¿Qué es verdad y qué es mentira en el arte? ¿Acaso el amor es la pieza angular sobre la que siempre tiene que girar el mundo de las ilusiones, aunque éstas sean falsas? ¿Las relaciones humanas sólo están gobernadas por las apariencias?
Al ritmo de canciones de Crowded House, una estética claramente pop presidida por los blancos infinitos de la escenografía y el contrapunto de los negros y rojos del vestuario de Evelyn y Adam asistimos a este puzle de secretos y mentiras cuya máxima expresión no seremos capaces de adivinar hasta un final con el que Neil LaBute quiso justificar esta crítica sobre el mundo del arte y sus mentiras, y las relaciones interpersonales dominadas por el bulimia del éxito basado en una originalidad camuflada en espurios e intrascendentes principios. Relaciones que, al estilo de Nicolás Maquiavelo, nos hablan de que: «El fin justifica los medios». Un manifiesto que, por otra parte, encuentra la dificultad de ser puesta en práctica a través de la comedia, pues sus elementos nos hacen menos permeables a la dura batalla que enfrenta a la verdad con la mentira. A la originalidad con la mediocridad. O, al arte, con su verdadero objetivo: la búsqueda de la belleza. De estos anacronismos surge un texto con el que Neil LaBute se refugia en el eco que le transmite una cultura intoxicada por la mentira y la futilidad a través de un lenguaje plagado de expresiones soeces o tacos con los que quiere impregnar de impulso narrativo a los personajes a los que retrata y que van, desde el inocente que cree en la suerte y en el amor, a la soñadora que busca una y otra vez ese beso que una vez le fue negado. Un intento que ahora se nos antoja varado en las coordenadas del tiempo, quizá, porque cuando LaBute estrenó en el año 2001 esta obra en Londres no sabía que el mundo cambiaría a una velocidad de vértigo, sobre todo, por la preponderancia de la tecnología en la industria y las relaciones sociales, y ese quizá sea el mayor debe de este texto: su difuminación en el tiempo, pues las redes sociales o la pandemia han trastocado de tal modo las relaciones humanas que ya nada es lo que parece, ni tan siquiera esta crítica a la concepción del arte conceptual que se juzga en esta función como un todo, y donde los límites de la creación se precipitan por el terraplén de la importancia de los resultados.

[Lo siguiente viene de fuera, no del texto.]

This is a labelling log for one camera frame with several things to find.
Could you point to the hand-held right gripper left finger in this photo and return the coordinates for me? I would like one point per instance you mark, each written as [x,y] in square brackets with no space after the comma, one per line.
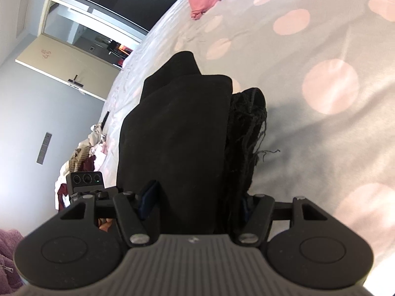
[149,197]

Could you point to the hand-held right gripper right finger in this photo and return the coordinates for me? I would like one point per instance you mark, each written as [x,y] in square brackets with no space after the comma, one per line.
[248,212]

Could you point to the black pants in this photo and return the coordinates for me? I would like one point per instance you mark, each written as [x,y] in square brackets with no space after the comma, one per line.
[179,135]

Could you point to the striped brown garment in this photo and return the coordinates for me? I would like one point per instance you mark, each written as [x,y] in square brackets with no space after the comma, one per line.
[80,158]

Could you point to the maroon garment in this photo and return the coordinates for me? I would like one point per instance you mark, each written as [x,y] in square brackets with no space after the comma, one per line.
[63,195]

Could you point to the light pink garment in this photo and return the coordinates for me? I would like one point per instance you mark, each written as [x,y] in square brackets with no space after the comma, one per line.
[98,152]

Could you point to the white printed garment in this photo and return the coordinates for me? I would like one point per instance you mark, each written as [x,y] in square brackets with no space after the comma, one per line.
[98,131]

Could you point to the small black cloth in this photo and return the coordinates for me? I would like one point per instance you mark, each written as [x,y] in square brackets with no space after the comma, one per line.
[105,119]

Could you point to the beige door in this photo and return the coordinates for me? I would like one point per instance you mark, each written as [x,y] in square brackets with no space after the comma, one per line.
[71,63]

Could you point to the grey light switch panel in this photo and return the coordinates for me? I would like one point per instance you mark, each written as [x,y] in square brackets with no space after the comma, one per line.
[44,148]

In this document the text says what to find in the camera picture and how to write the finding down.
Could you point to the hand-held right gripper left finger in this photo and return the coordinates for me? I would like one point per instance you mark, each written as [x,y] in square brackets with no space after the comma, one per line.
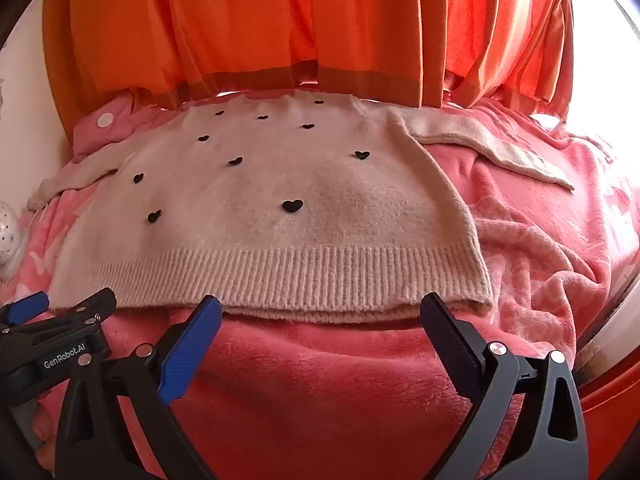
[189,347]

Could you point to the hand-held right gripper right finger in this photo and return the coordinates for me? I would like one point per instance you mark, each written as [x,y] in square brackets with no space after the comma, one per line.
[450,342]

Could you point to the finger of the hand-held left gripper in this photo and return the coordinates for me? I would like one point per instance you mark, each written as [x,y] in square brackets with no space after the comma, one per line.
[60,340]
[25,306]

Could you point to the cream sweater with black hearts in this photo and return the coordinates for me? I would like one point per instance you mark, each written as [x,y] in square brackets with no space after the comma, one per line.
[300,240]

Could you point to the white dotted round object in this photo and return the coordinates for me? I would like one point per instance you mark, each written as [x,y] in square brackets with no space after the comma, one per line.
[9,240]

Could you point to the pink fleece blanket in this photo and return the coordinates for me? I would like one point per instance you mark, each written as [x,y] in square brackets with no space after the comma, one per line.
[325,400]

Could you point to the pink pillow with white dots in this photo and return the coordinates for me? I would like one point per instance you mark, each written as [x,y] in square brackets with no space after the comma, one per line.
[107,125]

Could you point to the orange curtain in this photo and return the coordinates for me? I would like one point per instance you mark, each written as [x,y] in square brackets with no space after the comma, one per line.
[260,20]

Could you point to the orange bed frame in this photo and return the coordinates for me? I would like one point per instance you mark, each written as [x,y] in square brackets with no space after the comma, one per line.
[612,410]

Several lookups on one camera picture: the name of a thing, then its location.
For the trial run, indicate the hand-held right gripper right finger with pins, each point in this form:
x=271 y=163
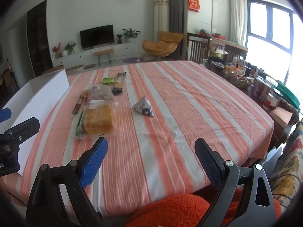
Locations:
x=208 y=164

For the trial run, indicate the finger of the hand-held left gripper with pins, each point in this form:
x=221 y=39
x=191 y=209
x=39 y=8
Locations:
x=26 y=128
x=4 y=115

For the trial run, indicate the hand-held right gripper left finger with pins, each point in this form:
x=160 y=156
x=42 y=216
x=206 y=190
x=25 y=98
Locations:
x=93 y=164

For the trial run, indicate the white cardboard box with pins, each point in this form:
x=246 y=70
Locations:
x=47 y=92

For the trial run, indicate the yellow bread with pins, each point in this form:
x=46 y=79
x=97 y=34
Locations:
x=98 y=119

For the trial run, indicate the red snack packet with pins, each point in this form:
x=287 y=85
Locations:
x=79 y=104

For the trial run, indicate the clear bag of dark snack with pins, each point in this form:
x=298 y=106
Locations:
x=101 y=92

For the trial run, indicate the white triangular snack packet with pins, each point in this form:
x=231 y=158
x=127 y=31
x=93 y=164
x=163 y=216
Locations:
x=142 y=107

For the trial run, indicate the green snack packet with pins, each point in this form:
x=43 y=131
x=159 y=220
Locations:
x=108 y=80

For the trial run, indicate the long yellow and black packet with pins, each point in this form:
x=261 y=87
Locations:
x=120 y=80

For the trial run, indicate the bowl of mixed snacks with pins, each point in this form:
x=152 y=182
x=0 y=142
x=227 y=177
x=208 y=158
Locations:
x=238 y=76

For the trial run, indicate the orange striped tablecloth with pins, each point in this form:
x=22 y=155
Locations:
x=170 y=123

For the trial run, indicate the orange fluffy clothing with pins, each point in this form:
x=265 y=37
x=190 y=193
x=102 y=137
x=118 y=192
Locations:
x=170 y=210

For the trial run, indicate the brown cardboard box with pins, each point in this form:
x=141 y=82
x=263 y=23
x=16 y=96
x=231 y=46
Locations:
x=53 y=69

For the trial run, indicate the floral patterned cloth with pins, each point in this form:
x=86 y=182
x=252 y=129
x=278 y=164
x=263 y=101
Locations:
x=290 y=165

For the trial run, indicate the red flower bouquet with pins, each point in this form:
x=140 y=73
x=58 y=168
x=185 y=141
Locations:
x=56 y=49

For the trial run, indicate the dark display cabinet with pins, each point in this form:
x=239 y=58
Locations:
x=39 y=37

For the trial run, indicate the round white vase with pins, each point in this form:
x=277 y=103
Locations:
x=64 y=53

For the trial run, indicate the brown flat box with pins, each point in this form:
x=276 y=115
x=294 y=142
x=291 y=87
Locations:
x=281 y=117

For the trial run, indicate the green plant with flowers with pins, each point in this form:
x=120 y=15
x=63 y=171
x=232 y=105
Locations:
x=70 y=46

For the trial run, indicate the group of bottles and jars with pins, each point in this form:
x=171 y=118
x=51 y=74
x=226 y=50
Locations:
x=262 y=87

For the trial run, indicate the dark bowl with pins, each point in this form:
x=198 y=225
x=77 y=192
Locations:
x=214 y=65

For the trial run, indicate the green cloth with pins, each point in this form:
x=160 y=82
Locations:
x=287 y=94

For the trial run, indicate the wooden bench with hairpin legs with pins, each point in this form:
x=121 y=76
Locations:
x=103 y=52

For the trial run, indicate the purple round rug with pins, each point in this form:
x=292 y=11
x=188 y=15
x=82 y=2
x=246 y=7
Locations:
x=131 y=60

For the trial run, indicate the dark wooden chair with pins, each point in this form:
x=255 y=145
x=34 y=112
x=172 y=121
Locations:
x=197 y=49

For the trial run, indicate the black television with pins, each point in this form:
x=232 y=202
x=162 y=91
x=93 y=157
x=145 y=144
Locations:
x=96 y=36

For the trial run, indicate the wooden sideboard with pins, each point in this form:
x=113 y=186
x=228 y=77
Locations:
x=233 y=48

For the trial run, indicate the white television cabinet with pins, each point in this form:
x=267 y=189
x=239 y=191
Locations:
x=125 y=49

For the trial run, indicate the small plant dark pot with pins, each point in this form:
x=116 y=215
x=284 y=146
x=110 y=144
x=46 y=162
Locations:
x=119 y=38

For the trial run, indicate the orange lounge chair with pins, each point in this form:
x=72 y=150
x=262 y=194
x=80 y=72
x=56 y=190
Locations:
x=163 y=43

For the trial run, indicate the large leafy plant white pot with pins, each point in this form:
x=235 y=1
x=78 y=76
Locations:
x=131 y=34

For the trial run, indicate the grey curtain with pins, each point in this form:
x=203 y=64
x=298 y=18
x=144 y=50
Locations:
x=176 y=16

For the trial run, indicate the covered standing air conditioner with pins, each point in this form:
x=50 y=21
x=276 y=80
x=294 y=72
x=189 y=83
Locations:
x=161 y=19

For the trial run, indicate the white curtain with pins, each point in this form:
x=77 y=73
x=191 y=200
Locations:
x=238 y=14

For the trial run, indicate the red wall calendar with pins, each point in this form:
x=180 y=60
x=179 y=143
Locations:
x=193 y=2

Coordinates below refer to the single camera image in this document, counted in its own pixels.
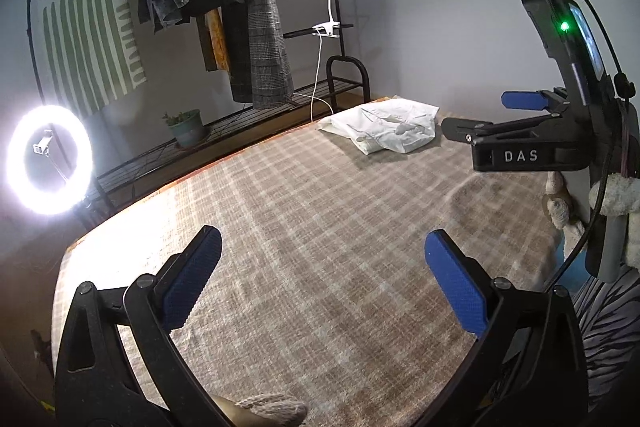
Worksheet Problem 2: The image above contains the yellow scarf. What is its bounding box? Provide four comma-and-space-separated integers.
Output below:
197, 9, 232, 72

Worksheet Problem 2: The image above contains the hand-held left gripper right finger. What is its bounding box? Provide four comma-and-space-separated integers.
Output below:
417, 229, 590, 427

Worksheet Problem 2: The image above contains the white plush toy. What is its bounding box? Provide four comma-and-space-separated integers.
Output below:
542, 172, 586, 238

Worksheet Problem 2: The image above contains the beige knit cloth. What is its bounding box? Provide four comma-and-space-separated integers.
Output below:
215, 391, 308, 427

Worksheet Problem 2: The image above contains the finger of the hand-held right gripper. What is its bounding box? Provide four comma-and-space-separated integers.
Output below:
501, 89, 571, 112
441, 109, 571, 145

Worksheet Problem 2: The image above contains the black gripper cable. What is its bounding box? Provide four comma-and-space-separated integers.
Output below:
540, 0, 633, 295

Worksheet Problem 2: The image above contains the green striped wall hanging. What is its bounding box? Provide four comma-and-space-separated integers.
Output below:
37, 0, 148, 118

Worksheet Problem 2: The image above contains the black metal clothes rack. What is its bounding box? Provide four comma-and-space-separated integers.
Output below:
25, 0, 371, 228

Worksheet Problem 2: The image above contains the zebra striped cloth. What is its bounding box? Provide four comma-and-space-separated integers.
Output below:
570, 267, 640, 423

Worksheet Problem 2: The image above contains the ring light on stand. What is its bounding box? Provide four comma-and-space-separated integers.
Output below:
6, 104, 108, 230

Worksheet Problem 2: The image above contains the grey plaid coat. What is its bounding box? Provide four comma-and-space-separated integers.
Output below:
222, 0, 295, 108

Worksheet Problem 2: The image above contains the beige plaid blanket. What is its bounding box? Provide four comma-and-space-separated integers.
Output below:
52, 96, 576, 427

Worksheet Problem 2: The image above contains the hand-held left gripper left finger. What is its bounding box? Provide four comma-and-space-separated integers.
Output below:
52, 224, 223, 427

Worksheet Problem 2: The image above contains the white lamp cable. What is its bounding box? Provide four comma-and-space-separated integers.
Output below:
292, 34, 336, 122

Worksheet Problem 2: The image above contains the blue mat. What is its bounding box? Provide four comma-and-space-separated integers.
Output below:
560, 247, 591, 288

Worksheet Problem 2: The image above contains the white long-sleeved shirt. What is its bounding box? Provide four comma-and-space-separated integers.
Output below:
317, 96, 441, 155

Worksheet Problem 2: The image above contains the potted plant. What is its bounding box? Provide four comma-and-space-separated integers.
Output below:
162, 108, 208, 149

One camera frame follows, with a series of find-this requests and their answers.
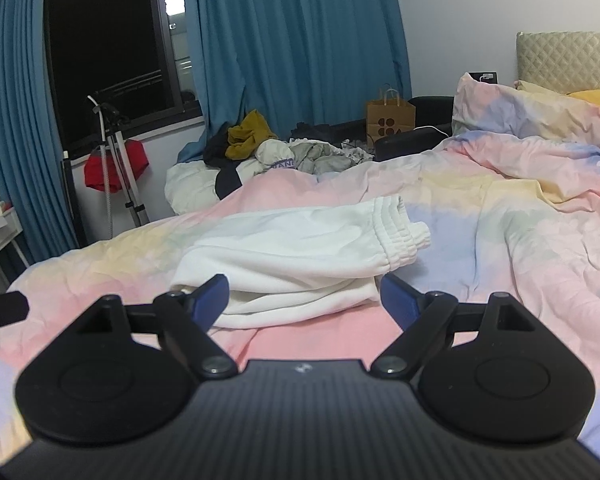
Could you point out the white puffy jacket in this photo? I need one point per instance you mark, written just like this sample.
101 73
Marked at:
190 187

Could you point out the blue curtain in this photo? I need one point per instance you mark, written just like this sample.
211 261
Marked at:
15 135
300 45

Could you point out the wall socket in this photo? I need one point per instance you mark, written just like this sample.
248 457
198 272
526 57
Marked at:
482 76

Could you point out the pastel tie-dye pillow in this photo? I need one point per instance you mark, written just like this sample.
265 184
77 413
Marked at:
520 110

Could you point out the black armchair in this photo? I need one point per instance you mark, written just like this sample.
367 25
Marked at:
430 110

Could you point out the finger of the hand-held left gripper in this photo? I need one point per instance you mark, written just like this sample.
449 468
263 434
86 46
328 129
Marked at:
2 310

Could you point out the white pants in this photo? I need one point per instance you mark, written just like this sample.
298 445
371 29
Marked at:
290 255

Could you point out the garment steamer stand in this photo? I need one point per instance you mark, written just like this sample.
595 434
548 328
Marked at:
115 160

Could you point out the beige quilted headboard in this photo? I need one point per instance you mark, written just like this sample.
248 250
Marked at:
565 57

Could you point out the black garment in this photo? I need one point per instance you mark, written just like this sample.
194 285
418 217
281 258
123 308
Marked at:
217 152

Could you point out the mustard yellow garment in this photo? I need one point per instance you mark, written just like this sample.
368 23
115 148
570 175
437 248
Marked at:
252 135

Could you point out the yellow pillow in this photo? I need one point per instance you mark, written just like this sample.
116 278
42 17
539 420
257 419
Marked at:
597 97

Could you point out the white and grey garment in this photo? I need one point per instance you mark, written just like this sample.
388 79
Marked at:
320 157

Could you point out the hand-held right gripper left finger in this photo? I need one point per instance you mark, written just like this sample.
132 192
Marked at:
211 300

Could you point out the pastel tie-dye duvet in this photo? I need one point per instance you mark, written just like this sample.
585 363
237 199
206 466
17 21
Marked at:
505 240

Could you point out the dark window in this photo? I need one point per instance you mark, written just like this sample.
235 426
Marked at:
110 45

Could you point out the red garment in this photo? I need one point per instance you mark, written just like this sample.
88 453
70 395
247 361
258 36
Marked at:
97 172

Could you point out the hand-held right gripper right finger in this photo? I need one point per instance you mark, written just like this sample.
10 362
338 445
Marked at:
397 300

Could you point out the brown paper bag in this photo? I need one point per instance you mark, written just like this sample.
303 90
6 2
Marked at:
390 120

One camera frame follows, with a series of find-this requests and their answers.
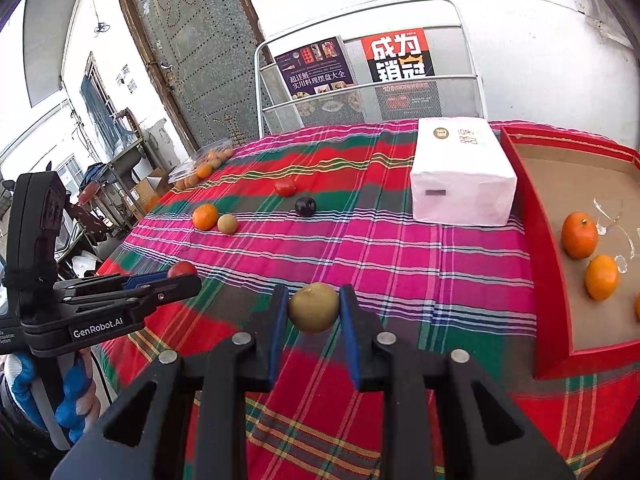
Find clear plastic scrap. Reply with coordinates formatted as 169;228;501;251
593;198;636;275

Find pile of small oranges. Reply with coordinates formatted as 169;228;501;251
172;148;235;191

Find white metal mesh rack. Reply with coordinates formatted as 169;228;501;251
254;0;488;137

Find studded metal door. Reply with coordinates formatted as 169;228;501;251
115;0;266;153

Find red cardboard tray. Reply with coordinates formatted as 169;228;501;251
500;125;640;380

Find person's left hand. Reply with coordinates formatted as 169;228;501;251
5;349;102;444

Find white tissue pack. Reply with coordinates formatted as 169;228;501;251
410;116;518;227

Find red and black book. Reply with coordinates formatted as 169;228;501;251
361;28;443;121

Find wall notices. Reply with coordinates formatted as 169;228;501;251
115;64;138;93

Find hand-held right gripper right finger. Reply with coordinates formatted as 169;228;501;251
339;284;576;480

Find plaid tablecloth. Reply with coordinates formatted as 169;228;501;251
95;120;640;480

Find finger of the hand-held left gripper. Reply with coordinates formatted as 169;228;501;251
54;270;173;297
61;274;203;322

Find cardboard box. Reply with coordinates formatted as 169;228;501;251
131;175;171;211

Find clear bag of fruit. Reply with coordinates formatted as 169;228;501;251
168;141;236;186

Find metal shelf with boxes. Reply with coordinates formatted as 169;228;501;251
107;110;151;221

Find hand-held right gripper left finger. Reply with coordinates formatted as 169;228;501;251
50;284;291;480

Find blue curtained window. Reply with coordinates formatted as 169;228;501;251
80;52;133;161

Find purple cookbook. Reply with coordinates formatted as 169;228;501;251
274;36;364;126

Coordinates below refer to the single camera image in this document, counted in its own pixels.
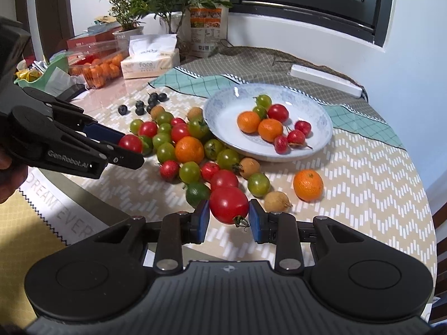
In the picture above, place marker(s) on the large red tomato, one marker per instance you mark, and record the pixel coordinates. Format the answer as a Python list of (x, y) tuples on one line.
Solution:
[(228, 205), (224, 180)]

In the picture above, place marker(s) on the white soft tissue pack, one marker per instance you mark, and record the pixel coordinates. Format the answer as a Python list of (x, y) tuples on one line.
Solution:
[(146, 66)]

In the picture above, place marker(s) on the pile of green tomatoes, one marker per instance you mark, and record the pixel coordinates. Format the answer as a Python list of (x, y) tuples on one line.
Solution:
[(166, 152)]

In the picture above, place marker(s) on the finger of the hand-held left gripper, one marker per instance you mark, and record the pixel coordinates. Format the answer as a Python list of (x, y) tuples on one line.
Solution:
[(125, 158), (104, 132)]

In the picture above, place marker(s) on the person's left hand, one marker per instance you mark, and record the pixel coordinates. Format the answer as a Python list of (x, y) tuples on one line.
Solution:
[(10, 181)]

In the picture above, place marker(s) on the black flat case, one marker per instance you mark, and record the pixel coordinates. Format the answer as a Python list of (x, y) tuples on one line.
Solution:
[(71, 93)]

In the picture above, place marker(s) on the grey lattice cloth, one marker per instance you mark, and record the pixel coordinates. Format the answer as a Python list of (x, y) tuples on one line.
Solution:
[(251, 62)]

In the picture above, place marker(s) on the green lime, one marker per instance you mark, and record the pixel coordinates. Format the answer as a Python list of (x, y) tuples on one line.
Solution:
[(198, 194)]

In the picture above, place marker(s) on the dark brown wooden door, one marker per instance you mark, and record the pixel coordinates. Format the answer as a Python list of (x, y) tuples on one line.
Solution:
[(59, 14)]

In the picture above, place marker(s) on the folded white paper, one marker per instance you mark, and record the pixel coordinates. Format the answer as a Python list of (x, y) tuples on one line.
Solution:
[(61, 80)]

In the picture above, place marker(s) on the brown wooden chair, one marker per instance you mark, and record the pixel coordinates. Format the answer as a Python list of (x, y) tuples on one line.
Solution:
[(440, 251)]

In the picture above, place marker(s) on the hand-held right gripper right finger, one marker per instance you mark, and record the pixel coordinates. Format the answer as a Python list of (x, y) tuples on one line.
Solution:
[(256, 221)]

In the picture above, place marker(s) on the white power strip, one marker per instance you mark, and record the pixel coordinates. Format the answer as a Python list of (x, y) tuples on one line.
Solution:
[(324, 78)]

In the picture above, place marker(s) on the mint green plastic tray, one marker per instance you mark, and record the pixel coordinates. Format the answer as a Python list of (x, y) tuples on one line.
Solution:
[(57, 63)]

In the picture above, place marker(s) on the small-leaf potted plant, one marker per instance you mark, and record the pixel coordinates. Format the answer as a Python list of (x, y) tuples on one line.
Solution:
[(127, 40)]

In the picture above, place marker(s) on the teal checked cloth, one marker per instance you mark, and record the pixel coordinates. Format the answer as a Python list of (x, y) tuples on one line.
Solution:
[(188, 83)]

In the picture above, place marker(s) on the brown longan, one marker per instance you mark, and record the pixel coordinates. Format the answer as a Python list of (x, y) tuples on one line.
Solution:
[(277, 201), (249, 167), (195, 113), (157, 111)]

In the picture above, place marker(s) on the round green cherry tomato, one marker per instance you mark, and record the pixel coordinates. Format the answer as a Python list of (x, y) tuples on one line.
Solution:
[(263, 101), (260, 112)]

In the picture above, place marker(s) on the yellow cloth with white border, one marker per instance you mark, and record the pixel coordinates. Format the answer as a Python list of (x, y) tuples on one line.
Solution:
[(21, 237)]

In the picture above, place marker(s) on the stack of booklets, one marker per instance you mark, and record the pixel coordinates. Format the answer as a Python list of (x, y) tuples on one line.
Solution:
[(104, 28)]

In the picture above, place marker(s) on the small mandarin orange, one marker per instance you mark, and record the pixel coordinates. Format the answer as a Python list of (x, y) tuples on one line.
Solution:
[(308, 185), (189, 150), (270, 129), (249, 121)]

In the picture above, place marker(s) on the yellow snack packet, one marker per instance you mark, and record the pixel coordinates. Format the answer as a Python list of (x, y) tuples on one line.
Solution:
[(28, 75)]

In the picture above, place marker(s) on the white blue-patterned plate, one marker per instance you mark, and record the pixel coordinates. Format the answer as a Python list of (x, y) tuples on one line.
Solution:
[(227, 129)]

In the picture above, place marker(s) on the clear box of small oranges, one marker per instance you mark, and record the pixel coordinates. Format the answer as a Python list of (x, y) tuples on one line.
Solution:
[(97, 71)]

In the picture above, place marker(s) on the cluster of blueberries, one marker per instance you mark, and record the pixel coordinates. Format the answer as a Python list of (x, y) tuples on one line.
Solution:
[(139, 108)]

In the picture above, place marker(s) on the dark window frame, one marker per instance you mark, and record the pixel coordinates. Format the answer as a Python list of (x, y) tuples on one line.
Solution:
[(380, 7)]

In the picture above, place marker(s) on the white printed paper bag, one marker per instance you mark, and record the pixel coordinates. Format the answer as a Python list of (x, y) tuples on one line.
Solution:
[(206, 38)]

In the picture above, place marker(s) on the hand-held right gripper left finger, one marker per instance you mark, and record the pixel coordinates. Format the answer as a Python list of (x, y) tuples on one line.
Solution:
[(202, 221)]

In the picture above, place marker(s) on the small red crabapple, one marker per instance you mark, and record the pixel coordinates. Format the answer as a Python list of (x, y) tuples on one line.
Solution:
[(296, 137), (169, 170), (281, 144), (178, 122), (209, 171), (303, 128)]

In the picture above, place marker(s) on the red cherry tomato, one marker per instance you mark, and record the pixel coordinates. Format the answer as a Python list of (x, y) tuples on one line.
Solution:
[(130, 142), (278, 112), (148, 129), (180, 132)]

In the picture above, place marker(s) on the red cardboard box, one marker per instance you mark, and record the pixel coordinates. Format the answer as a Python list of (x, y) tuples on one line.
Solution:
[(101, 36)]

Una cuestión de formas nos ofrece un mundo en ruinas arrebatado por el doble sentido de las palabras que muchas veces utilizan los actores como una forma de reivindicar la doblez que exige el engaño, pero también la huida del miedo, pues de alguna forma Adam, Evelyn, Jenny y Philip huyen de sí mismos, y de ahí la prevalencia de la mentira sobre el amor o la amistad. Sus vidas están marcadas por el fracaso que se resume en sus mediocres trabajos, la residencia en una pequeña y aburrida ciudad, y la falta de unos objetivos que ellos visualizan en las apariencias. Esa existencia basada en una cuestión de formas que por arte del azar podrían ser otras, y estar muy alejadas de los cambios de comportamiento o estéticos que realizamos por tratar de agradar al otro. Ese ser uno mismo a través del otro es uno de los espejos ciegos que se traducen de esta obra en la que cabe destacar el papel de Esther Acebo como Evelyn, pues aparte de ser el eje sobre el que gira la obra hace del arte de la improvisación y la interacción con el público un ejercicio de naturalidad y cercanía que pocas veces se aprecian sobre el escenario, lo que para nada contrarresta su papel de fría y calculadora femme manipuladora. Magnífica, sin duda. Del mismo modo que Bernabé Fernández como Adam da vida a un personaje lleno de miedos y frustraciones que buscan una salida airosa a su propia tragedia.
Una cuestión de formas es la viva imagen de una forma de entender la vida que tanto nos marca cuando el único objetivo es la búsqueda del éxito a cualquier precio, sobre todo, cuando el amor y el arte sólo son dos complementos de la mentira.